Instructions for the task:
Beginning with the line that holds "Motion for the", retype the rest of the listing exactly, last line included.

BEGIN Raw data

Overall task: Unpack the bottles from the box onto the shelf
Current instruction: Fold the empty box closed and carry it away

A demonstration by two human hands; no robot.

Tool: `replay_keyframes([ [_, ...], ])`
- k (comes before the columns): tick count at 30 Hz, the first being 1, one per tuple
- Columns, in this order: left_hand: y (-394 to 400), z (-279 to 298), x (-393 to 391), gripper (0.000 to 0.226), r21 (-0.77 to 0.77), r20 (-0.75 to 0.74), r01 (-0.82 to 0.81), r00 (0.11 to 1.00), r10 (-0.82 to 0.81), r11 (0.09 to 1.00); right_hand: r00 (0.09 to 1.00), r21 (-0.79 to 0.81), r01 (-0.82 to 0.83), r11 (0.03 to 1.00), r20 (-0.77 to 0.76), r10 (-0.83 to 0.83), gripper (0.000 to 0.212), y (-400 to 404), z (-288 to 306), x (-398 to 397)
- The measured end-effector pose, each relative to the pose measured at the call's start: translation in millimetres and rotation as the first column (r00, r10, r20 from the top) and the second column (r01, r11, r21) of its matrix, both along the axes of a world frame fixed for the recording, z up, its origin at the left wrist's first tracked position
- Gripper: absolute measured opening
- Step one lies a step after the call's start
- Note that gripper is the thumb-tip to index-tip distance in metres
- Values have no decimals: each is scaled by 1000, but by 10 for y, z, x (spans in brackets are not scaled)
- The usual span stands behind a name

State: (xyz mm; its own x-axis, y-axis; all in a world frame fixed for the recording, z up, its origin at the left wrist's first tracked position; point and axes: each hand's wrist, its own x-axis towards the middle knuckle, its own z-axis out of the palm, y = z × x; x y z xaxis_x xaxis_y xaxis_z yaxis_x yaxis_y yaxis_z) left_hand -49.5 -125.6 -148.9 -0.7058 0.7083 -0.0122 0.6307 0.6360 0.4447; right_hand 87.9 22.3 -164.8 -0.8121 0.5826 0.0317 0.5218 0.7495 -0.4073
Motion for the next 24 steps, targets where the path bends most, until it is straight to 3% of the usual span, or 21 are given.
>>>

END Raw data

Result below:
Motion for the next 24 steps, targets where the path bends most, until it is straight to 3% of the usual span, or 21 are given.
>>>

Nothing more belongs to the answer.